### EXERCISE OBJECTIVE
Give the number of lines in the data that hold the string "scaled". Nothing else is needed.

******

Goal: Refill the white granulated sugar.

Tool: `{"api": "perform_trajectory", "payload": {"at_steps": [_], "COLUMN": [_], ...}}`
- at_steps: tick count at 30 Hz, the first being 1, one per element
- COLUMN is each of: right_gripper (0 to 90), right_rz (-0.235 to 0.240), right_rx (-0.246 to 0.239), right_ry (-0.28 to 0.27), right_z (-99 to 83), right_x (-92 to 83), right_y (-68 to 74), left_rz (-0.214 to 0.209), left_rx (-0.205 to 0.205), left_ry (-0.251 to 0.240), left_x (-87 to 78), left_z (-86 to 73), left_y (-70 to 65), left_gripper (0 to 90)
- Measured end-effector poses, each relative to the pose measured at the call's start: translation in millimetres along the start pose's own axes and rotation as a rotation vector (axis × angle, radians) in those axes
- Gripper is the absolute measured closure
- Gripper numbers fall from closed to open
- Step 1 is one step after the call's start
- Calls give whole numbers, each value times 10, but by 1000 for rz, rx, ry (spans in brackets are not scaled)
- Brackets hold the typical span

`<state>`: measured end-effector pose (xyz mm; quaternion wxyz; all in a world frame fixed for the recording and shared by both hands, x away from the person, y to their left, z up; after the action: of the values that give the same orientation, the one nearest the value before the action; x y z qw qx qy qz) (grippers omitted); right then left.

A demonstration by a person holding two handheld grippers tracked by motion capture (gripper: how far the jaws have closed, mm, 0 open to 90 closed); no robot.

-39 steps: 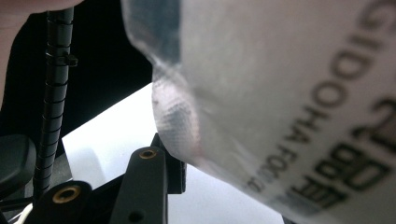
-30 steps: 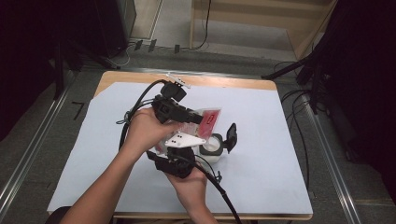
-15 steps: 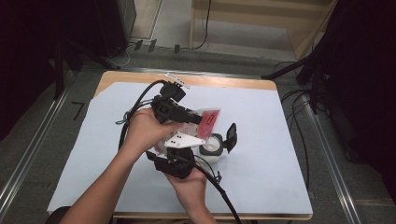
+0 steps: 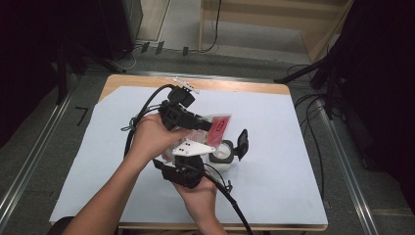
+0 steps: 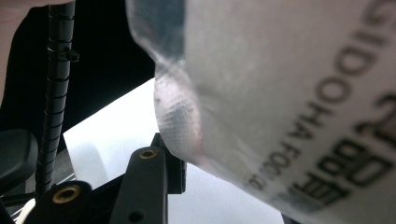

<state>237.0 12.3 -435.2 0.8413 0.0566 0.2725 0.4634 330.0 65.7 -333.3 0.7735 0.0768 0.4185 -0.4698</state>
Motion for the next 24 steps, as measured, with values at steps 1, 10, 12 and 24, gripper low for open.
{"api": "perform_trajectory", "payload": {"at_steps": [1, 10, 12, 24], "right_gripper": [638, 639, 639, 639], "right_rz": [0, -1, -1, -2], "right_rx": [-1, 4, 2, -3], "right_ry": [0, 5, 4, 3], "right_z": [0, 0, 1, 0], "right_x": [1, -11, -12, -12], "right_y": [0, 8, 10, 16], "left_rz": [0, -8, -7, -10], "left_rx": [0, -2, -3, -5], "left_ry": [0, -1, -1, -2], "left_x": [0, -2, -3, -2], "left_z": [-1, -1, 0, -2], "left_y": [1, 0, -1, 0], "left_gripper": [696, 695, 695, 696]}}
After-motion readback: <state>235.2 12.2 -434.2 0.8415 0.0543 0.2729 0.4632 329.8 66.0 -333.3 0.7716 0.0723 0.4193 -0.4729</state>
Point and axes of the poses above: each handheld gripper's, and its own axes: x roughly forward along the jaws, z roughly out of its top, y roughly to its left, the point moved 2 cm from there along x, roughly forward along the jaws, and after that the axes turned 4 degrees about x, right-handed, at the moved point
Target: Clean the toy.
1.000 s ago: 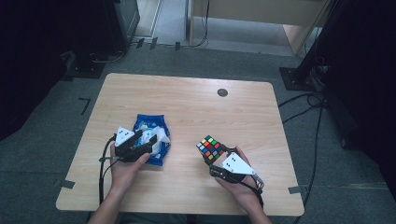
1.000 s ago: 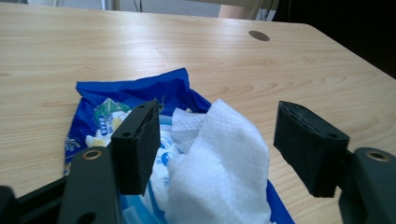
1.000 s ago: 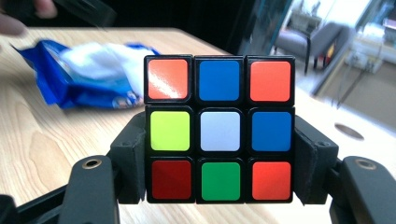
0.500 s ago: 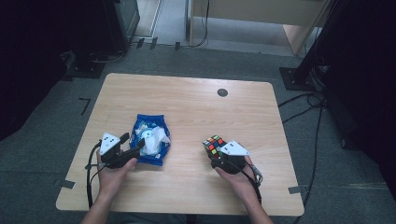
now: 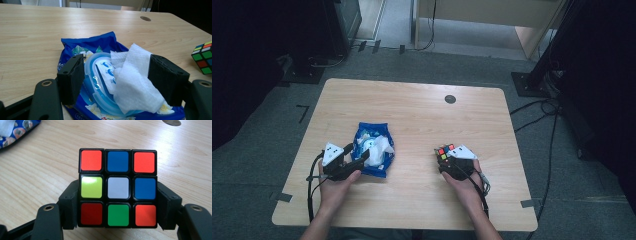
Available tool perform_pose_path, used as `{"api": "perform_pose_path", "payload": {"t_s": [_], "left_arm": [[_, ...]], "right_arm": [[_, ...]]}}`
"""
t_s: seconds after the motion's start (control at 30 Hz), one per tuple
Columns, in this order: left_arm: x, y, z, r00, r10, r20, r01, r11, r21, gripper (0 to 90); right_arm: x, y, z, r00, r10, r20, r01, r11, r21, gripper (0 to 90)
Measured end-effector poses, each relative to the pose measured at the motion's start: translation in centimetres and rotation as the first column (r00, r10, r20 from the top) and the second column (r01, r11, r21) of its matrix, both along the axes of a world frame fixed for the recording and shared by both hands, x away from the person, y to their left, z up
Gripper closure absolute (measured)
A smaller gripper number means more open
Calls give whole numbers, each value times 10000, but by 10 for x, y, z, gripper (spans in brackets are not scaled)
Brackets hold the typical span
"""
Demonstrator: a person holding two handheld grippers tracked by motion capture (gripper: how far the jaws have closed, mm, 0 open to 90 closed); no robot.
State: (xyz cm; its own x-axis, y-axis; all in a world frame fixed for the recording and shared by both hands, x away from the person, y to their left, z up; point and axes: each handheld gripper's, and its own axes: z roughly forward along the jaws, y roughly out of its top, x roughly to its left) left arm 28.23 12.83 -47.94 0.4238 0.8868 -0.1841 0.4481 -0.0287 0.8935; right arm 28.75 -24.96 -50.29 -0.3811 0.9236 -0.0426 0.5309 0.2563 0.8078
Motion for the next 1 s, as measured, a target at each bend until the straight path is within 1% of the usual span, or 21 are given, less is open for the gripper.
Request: {"api": "perform_pose_path", "payload": {"t_s": [0.07, 0.23, 0.33, 0.43, 0.57, 0.6, 0.67, 0.73, 0.77, 0.8, 0.83, 0.87, 0.93, 1.0], "left_arm": [[0, 0, 0, 10000, -27, -2, 27, 10000, 23, 297], [0, -1, 0, 10000, -55, -6, 55, 10000, 3, 298], [0, -1, -1, 10000, -71, -22, 71, 10000, -8, 298], [0, -1, -1, 10000, -85, 16, 85, 10000, -52, 297], [-1, -2, 0, 9999, -146, -3, 146, 9999, -59, 290], [-1, -2, 0, 9999, -142, -19, 142, 9999, -36, 284], [-1, -1, 1, 9998, -172, -89, 171, 9998, -33, 263], [-1, -1, 2, 9999, -140, -97, 140, 9999, 2, 233], [-1, -1, 3, 9999, -122, -115, 121, 9999, -31, 215], [-1, 0, 5, 9999, -131, -108, 131, 9999, -7, 194], [-1, -1, 6, 9999, -111, -99, 111, 9999, 39, 181], [-1, 0, 7, 9999, -110, -113, 111, 9999, 83, 162], [-2, 3, 9, 9997, -213, -138, 212, 9998, -59, 138], [-5, 9, 10, 9995, -275, -151, 274, 9996, -48, 127]], "right_arm": [[1, 0, -2, 9999, -112, 55, 111, 9998, 156, 339], [2, 0, -5, 9996, -184, 207, 178, 9994, 301, 337], [2, 0, -6, 9993, -337, 162, 328, 9982, 509, 342], [3, 0, -7, 9987, -468, 179, 456, 9970, 619, 344], [5, 1, -8, 9979, -544, 341, 518, 9959, 740, 342], [5, 1, -8, 9975, -585, 406, 548, 9948, 854, 323], [4, -1, -7, 9972, -606, 444, 556, 9927, 1071, 220], [3, -3, -3, 9962, -694, 527, 627, 9907, 1205, 173], [1, -5, -1, 9964, -656, 541, 581, 9899, 1295, 158], [-1, -7, 2, 9972, -525, 529, 445, 9888, 1426, 154], [-3, -9, 4, 9976, -400, 558, 315, 9889, 1451, 138], [-5, -11, 6, 9978, -368, 548, 288, 9897, 1399, 107], [-9, -15, 9, 9989, -103, 465, 36, 9901, 1405, 13], [-13, -21, 12, 9993, 130, 351, -186, 9865, 1624, 0]]}}
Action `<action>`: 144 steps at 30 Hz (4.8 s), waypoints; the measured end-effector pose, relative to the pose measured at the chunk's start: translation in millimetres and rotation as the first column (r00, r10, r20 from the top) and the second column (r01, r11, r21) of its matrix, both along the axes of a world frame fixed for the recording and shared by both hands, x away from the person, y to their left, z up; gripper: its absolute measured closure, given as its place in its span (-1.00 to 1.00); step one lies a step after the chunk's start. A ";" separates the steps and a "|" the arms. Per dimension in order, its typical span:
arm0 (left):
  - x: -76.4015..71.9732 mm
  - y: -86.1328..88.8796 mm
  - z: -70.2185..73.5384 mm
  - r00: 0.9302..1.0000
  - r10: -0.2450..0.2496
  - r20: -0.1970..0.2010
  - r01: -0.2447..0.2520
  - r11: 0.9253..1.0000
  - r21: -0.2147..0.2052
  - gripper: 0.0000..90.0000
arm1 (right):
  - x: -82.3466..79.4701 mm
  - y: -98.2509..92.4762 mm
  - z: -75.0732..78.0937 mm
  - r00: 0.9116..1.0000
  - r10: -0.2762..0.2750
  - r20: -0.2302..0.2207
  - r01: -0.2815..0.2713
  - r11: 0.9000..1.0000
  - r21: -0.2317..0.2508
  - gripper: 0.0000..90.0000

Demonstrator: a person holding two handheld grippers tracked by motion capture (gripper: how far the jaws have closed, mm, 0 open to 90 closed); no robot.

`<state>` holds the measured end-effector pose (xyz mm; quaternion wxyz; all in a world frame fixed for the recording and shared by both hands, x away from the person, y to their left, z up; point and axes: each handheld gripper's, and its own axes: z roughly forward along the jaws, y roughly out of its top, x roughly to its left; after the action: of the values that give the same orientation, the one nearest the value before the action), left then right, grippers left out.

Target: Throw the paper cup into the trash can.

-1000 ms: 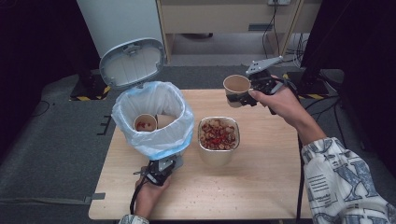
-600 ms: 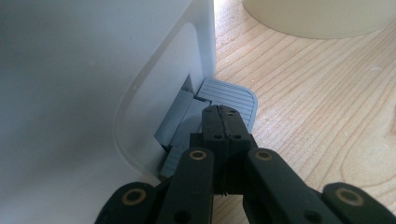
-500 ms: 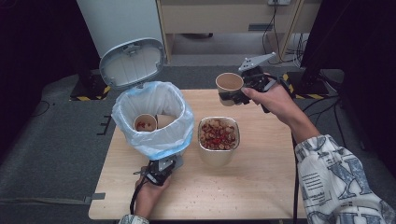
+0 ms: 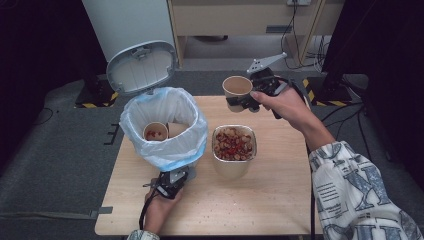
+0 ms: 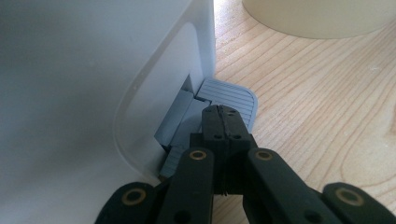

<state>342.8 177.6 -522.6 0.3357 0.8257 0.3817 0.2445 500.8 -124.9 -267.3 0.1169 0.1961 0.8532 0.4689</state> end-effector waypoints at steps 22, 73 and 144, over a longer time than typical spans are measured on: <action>0.0 -0.1 0.0 1.000 -0.001 0.001 0.001 1.000 0.000 1.00 | -2.2 29.2 16.7 0.999 0.035 -0.012 -0.035 0.999 0.040 -0.31; -0.2 -0.4 -0.1 1.000 -0.001 0.002 0.001 1.000 0.002 1.00 | -6.6 109.7 25.5 0.992 0.118 -0.046 -0.114 0.991 0.075 -0.33; 0.1 0.7 -0.1 1.000 -0.004 -0.002 0.004 1.000 -0.006 1.00 | 0.0 84.8 -18.6 0.999 -0.023 -0.037 0.023 1.000 0.003 -0.78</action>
<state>342.9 178.4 -522.7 0.3382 0.8257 0.3813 0.2418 500.8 -40.1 -285.9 0.1062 0.2145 0.8521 0.4655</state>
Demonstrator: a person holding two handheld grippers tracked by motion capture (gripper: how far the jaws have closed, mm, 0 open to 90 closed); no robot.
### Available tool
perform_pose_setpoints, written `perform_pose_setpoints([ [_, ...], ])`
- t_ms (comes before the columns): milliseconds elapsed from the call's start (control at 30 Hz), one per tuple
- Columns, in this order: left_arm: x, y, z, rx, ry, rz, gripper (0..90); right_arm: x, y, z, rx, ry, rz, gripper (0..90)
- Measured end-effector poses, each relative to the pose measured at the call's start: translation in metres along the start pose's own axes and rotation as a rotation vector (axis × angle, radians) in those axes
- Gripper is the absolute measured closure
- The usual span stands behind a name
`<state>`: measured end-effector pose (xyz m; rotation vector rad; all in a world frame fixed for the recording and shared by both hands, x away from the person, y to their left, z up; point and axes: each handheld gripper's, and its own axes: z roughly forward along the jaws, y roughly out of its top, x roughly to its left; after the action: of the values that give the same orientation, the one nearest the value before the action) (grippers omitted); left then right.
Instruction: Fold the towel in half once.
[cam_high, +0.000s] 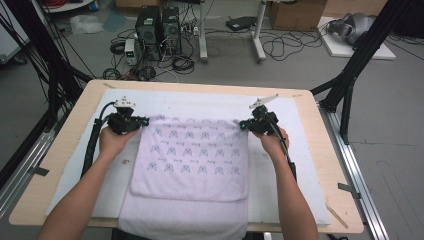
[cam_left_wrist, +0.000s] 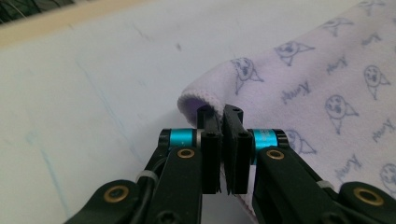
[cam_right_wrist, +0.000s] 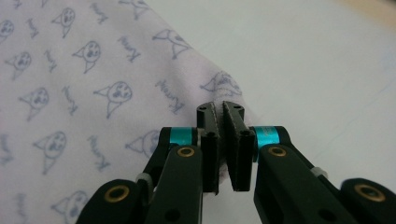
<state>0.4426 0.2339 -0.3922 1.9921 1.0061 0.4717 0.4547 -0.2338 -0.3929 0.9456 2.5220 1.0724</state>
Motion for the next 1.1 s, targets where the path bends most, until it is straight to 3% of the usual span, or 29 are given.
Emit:
perform_pose_setpoints([
  [133,0.005,0.044,-0.015,-0.075,0.038,0.019,86.2,-0.015,0.038,-0.019,-0.028,-0.049,-0.012,85.8],
  [233,0.011,0.067,-0.021,-0.095,0.054,0.036,85.7,-0.024,0.063,-0.034,-0.074,-0.072,-0.036,84.5],
  [300,0.016,0.071,-0.019,-0.078,0.084,0.021,72.9,-0.028,0.07,-0.037,-0.099,-0.095,-0.009,68.5],
  [367,0.021,0.066,-0.018,-0.061,0.073,-0.002,65.2,-0.032,0.066,-0.036,-0.121,-0.077,0.028,59.6],
  [467,0.025,0.049,-0.017,-0.038,0.061,-0.01,61.0,-0.032,0.052,-0.026,-0.069,-0.049,0.067,52.6],
  [600,0.023,0.025,-0.019,-0.024,0.011,-0.011,57.4,-0.021,0.031,-0.018,-0.036,-0.023,0.051,51.4],
  [700,0.015,0.01,-0.02,-0.01,-0.015,0.009,56.4,-0.012,0.022,-0.012,0.043,0.029,0.059,46.9],
  [733,0.012,0.003,-0.021,-0.008,-0.03,0.017,55.5,-0.008,0.02,-0.012,0.047,0.022,0.047,47.7],
  [800,0.005,-0.006,-0.023,-0.008,-0.054,0.035,55.0,0.003,0.011,-0.015,-0.005,0.017,0.008,50.4],
  [1100,-0.028,-0.045,-0.032,0.01,-0.146,0.116,55.7,0.041,-0.029,-0.015,-0.023,0.076,-0.024,51.5],
])
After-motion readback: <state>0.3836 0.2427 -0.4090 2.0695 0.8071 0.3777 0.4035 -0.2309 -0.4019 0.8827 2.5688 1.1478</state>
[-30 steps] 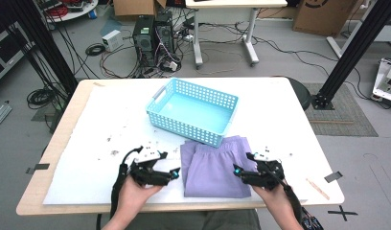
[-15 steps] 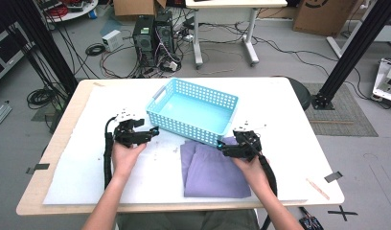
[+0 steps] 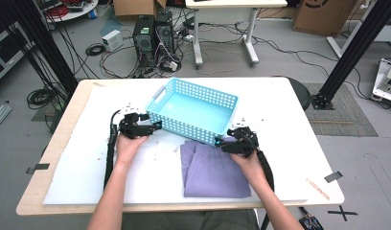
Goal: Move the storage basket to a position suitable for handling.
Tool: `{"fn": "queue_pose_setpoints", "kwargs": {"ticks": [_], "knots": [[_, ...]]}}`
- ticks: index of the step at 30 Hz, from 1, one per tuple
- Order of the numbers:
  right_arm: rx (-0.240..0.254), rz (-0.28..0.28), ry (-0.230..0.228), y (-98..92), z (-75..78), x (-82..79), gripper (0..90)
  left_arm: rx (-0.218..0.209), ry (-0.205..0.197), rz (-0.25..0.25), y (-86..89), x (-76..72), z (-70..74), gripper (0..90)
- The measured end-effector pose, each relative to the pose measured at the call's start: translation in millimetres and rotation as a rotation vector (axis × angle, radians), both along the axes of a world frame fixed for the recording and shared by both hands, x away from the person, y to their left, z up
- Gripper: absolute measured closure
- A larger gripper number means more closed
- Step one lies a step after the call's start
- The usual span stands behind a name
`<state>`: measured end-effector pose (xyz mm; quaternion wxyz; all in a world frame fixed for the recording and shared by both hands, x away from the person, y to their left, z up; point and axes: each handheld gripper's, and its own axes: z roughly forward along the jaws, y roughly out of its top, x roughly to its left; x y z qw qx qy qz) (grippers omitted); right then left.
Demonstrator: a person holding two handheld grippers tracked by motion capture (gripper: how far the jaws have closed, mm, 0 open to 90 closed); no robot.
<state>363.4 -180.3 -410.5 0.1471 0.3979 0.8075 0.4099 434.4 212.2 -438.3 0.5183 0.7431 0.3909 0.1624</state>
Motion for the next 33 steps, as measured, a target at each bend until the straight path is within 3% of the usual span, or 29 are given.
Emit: {"fn": "queue_pose_setpoints", "kwargs": {"ticks": [3,5,7,8,14,17,20,22,28,30,32,33], "knots": [[-0.002,0.003,-0.01,-1.9,1.8,-1.3,44.0,-0.031,-0.01,0.006,-0.1,-0.9,2.9,26.6],[0.006,-0.012,-0.017,-9.4,5.1,-0.1,46.5,-0.07,0.008,-0.011,2.1,-2.7,4.0,35.6],[0.005,-0.024,-0.029,-13.0,5.8,0.4,49.6,-0.066,0.006,-0.021,0.8,-3.7,4.7,41.4],[0.01,-0.043,-0.029,-22.2,6.0,2.2,56.2,-0.045,-0.008,-0.04,-4.3,-6.0,6.6,42.2],[0.026,-0.092,-0.037,-44.4,8.2,7.0,58.8,-0.04,-0.017,-0.087,-17.5,-11.3,9.4,47.2],[0.023,-0.108,-0.04,-50.0,8.1,8.5,59.4,-0.012,-0.021,-0.1,-23.0,-12.5,8.9,46.4],[0.016,-0.13,-0.02,-57.3,2.4,12.0,56.3,0.054,-0.031,-0.091,-34.2,-13.3,7.0,40.3],[0.014,-0.146,-0.012,-59.3,0.9,13.6,54.3,0.057,-0.029,-0.076,-36.3,-12.7,6.6,34.4],[-0.009,-0.151,0.001,-57.0,-3.9,15.8,48.3,0.03,-0.011,-0.068,-35.0,-8.0,3.7,28.8],[-0.018,-0.137,0.008,-53.4,-7.1,18.5,47.8,0.018,-0.017,-0.082,-35.3,-7.6,4.0,30.3],[-0.047,-0.14,-0.009,-48.6,-9.3,21.3,48.5,0.004,-0.012,-0.105,-35.6,-8.5,4.5,41.0],[-0.055,-0.144,-0.015,-48.0,-9.3,22.2,48.7,0.004,-0.012,-0.105,-35.6,-8.5,4.5,41.2]]}}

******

### RESPONSE BELOW
2